0:00:03.3 Speaker 1: Good morning. I'd like to thank the organizers for the opportunity to speak at this conference. Today I'm going to talk about some recent work on bispecific antibodies that target SARS-CoV-2 variants of concern. The COVID-19 pandemic is the worst pandemic that we have faced in the last 100 years, and cases were first observed around the end of 2019. Since then, there have been more than 200 million cases, and about 4.7 million deaths due to this disease. The research community in partnership with industry has launched an unprecedented effort to target this disease. And one of the results of this work is that we now have several authorized vaccines in the US from Pfizer, Moderna and J&J. And there are other vaccines that are also available in other countries such as the AstraZeneca vaccine, Sinovac, Sinopharm and so on. In terms of monoclonal antibodies, there are several that have been authorized for use in the US.

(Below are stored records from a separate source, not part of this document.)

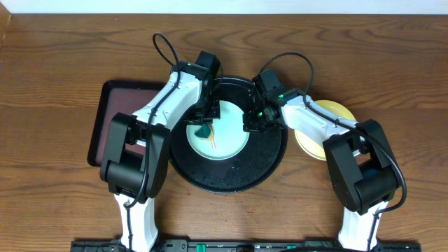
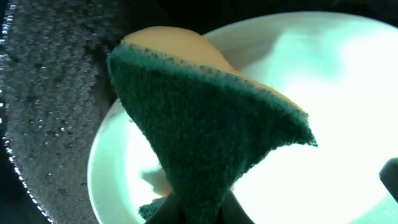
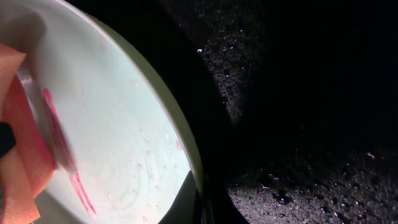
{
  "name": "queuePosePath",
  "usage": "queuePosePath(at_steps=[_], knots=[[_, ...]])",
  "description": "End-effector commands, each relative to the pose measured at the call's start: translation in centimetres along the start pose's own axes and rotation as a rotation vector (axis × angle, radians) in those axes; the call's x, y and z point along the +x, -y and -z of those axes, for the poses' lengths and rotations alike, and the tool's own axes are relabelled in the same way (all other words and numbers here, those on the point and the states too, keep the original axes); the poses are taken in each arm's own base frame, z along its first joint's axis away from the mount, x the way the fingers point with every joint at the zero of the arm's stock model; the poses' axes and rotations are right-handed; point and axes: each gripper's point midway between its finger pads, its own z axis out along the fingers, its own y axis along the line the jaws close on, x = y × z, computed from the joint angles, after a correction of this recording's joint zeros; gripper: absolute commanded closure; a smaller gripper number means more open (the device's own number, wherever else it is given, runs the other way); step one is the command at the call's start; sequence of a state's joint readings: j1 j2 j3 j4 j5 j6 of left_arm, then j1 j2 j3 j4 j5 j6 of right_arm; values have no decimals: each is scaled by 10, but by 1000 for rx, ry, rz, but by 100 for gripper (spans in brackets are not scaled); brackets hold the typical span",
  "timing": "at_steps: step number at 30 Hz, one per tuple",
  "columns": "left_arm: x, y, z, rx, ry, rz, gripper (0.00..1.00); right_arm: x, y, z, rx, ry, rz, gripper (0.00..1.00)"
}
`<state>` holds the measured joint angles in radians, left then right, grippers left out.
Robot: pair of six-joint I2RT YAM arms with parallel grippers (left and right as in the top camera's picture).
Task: Clean dirty plates on tray and stack at the side
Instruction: 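Scrub the red-streaked green plate with the sponge in the left gripper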
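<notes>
A pale mint plate (image 1: 227, 133) with a red streak (image 3: 71, 174) lies in the round black tray (image 1: 231, 175), a little back of its middle. My right gripper (image 1: 250, 122) is shut on the plate's right rim (image 3: 193, 155). My left gripper (image 1: 203, 126) is shut on a green-and-yellow sponge (image 2: 205, 124). The sponge is pressed to the left half of the plate (image 2: 348, 93), by the streak. In the right wrist view the sponge (image 3: 18, 155) shows at the left edge.
A yellow plate (image 1: 336, 133) lies on the wooden table right of the tray. A dark rectangular basin (image 1: 105, 126) of brownish water stands left of the tray. The tray's floor (image 3: 311, 124) is wet with droplets.
My left gripper, then holding the sponge over the water basin, now holds it on the mint plate in the tray. The right gripper keeps the rim; the plate sits slightly further left.
The right gripper was open over the yellow plate while the mint plate lay on the tray's front right rim. Then it was shut on the mint plate's edge, then held it at the tray's middle. The sponge stayed over the basin until now, when it rests on the plate.
</notes>
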<state>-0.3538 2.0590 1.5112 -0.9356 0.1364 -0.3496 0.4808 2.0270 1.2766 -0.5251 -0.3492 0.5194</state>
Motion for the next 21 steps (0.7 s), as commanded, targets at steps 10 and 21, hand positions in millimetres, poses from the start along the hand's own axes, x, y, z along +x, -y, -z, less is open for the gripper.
queuePosePath(at_steps=[10, 21], knots=[[19, 49, -5, 290, -84, -293, 93, 11, 7, -21, 26, -44, -16, 99], [-47, -24, -6, -177, 212, 2, 93, 11, 7, -21, 25, -44, -8, 99]])
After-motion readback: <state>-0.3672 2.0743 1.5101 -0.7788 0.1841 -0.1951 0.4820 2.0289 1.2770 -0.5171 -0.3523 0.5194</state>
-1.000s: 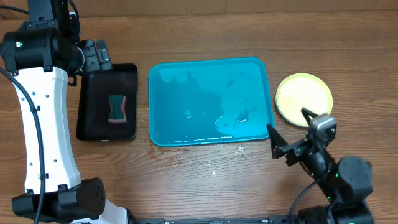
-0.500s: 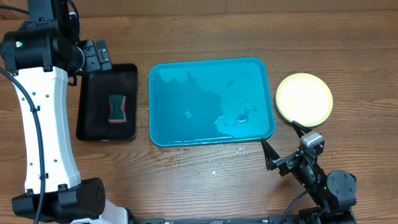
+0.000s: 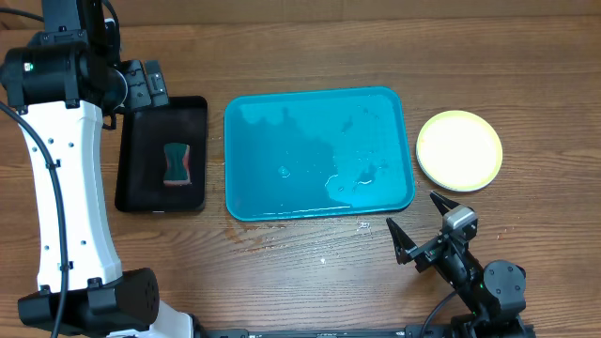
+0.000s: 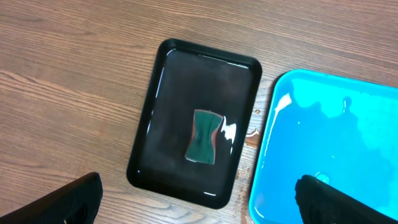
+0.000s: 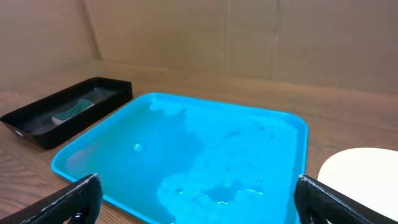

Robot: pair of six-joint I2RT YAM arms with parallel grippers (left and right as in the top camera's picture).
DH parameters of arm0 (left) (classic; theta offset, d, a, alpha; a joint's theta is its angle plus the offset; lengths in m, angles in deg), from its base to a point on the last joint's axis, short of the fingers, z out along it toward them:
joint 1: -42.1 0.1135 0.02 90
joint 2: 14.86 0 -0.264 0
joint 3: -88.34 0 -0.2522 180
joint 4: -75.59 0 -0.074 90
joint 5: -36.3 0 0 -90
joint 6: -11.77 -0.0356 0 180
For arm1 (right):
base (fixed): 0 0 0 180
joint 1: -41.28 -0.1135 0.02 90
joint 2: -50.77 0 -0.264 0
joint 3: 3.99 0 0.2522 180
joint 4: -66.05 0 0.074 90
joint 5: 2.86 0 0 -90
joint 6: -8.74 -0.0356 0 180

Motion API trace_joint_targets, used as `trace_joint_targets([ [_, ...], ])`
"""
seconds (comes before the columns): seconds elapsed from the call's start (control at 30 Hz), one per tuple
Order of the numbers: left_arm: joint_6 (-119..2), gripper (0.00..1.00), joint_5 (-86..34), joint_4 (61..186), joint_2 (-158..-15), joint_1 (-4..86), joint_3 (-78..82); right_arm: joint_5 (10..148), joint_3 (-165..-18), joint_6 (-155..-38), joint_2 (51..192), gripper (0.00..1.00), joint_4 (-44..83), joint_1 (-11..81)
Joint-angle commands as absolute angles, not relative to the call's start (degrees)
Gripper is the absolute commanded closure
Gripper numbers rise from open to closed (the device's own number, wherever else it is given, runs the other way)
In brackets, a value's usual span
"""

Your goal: Clean dirty plates on tray and stack at the side

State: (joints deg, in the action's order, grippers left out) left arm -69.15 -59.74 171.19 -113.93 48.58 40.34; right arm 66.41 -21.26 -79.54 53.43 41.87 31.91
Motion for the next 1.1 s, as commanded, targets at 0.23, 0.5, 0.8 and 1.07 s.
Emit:
trace_joint_targets([
  [0.23,-68.4,0.00,-59.6,171.2,-114.2,48.4,41.1,68.5,-20.6,-79.5,50.9,0.00,44.5,31.9],
  [0.5,-68.4,0.00,-59.6,171.2,-114.2,48.4,41.1,70.3,-18.2,-79.5,50.9,0.00,51.6,31.9],
  [0.8,-68.4,0.00,-59.6,171.2,-114.2,48.4,41.1,70.4,-18.2,-79.5,50.9,0.00,49.1,31.9],
  [1.07,-68.4,0.00,-59.6,171.2,-114.2,48.4,41.1,70.4,-18.2,-79.5,50.9,0.00,49.0,31.9],
])
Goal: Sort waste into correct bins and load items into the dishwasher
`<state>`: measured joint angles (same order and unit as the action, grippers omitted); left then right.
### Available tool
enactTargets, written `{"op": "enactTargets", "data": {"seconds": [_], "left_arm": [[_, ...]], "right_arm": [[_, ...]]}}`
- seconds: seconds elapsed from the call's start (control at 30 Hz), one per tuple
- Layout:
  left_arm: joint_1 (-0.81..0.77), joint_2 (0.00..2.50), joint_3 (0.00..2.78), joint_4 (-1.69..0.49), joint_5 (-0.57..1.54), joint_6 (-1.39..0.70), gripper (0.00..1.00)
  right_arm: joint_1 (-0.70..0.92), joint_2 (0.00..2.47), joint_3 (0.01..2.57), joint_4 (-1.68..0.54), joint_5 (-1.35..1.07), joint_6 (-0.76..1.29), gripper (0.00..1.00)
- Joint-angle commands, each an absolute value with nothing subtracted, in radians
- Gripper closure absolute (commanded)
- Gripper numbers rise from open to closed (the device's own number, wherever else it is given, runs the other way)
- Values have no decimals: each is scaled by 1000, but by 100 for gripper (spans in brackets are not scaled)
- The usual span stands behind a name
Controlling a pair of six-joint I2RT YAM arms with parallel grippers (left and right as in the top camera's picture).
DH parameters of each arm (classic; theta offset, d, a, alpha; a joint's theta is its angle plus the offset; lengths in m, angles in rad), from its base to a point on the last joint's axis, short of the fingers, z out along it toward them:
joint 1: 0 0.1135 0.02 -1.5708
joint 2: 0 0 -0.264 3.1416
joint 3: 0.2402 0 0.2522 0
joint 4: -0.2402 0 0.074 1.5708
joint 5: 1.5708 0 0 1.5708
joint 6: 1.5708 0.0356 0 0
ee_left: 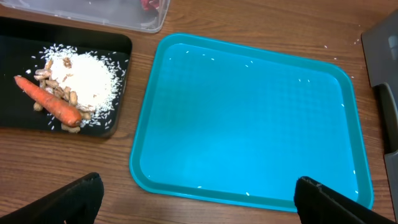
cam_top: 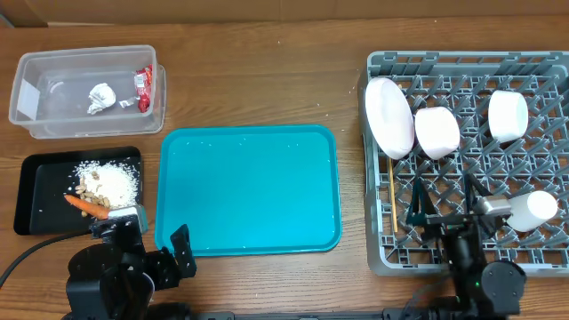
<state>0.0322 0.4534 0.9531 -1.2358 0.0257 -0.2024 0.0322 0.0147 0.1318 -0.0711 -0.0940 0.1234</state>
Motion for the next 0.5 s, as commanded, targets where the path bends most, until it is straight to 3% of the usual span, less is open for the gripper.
{"op": "enactTargets", "data": {"seconds": [0.0,0.17,0.47], "left_arm": [[25,450,951,-1234,19,-191,0],[25,450,951,-1234,19,-191,0],[25,450,951,-1234,19,-191,0]], "right_arm": [[27,3,5,71,-129,34,0],[25,3,8,-72,-159,4,0],[26,3,8,-69,-158,3,0]]}}
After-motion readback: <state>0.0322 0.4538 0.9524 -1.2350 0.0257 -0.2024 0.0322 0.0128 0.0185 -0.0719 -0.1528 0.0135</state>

0:01:07.2 Speaker 1: And these antibodies are primarily aimed at mild to moderate COVID-19 patients who are at risk of progressing to more severe disease. These antibodies have been shown to be effective in reducing the risk of hospitalization and death. And overall, the vaccines and the antibodies have saved a lot of lives. They have reduced infection, they have prevented severe disease. However, in the last year, we have witnessed the continuous emergence of a series of new SARS-CoV-2 variants that have mutations in different parts of the spike protein. These variants are a potential threat to the efficacy of these vaccines and antibodies. And therefore, at least in the antibody space, it is important to continue developing a broad panel of antibodies that target different regions of the spike protein. And this was the aim of this study, to isolate potent antibodies that target different parts of the spike, and specifically we focused on the Receptor-Binding Domain or RBD and the N-terminal domain or the NTD.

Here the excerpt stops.